**Your task:** Once the line holding "Take one instance" appears, repeat it and each line after it to the end of the data, exactly and with nothing else; pictures stay out.

**Working data:**
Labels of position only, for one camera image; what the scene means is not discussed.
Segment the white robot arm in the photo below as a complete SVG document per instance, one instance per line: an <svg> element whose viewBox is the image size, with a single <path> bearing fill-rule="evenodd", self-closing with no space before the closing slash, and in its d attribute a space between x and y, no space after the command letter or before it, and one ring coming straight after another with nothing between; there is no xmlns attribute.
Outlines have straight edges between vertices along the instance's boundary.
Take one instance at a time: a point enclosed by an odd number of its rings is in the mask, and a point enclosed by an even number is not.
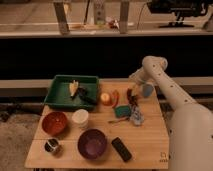
<svg viewBox="0 0 213 171"><path fill-rule="evenodd" d="M165 73L167 66L166 58L146 56L129 78L138 85L152 79L173 109L168 171L213 171L213 113Z"/></svg>

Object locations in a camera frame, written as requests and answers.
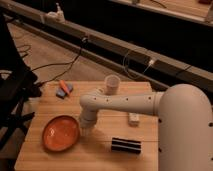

**Expected answer:**
Take one instance at a time: a point enclosed by an odd number of its rings is in the mask, and a point enclosed by an even number is not.
<svg viewBox="0 0 213 171"><path fill-rule="evenodd" d="M165 73L167 66L166 58L146 56L129 78L138 85L152 79L173 109L168 171L213 171L213 113Z"/></svg>

Object locations in a camera frame, written as requests and answers.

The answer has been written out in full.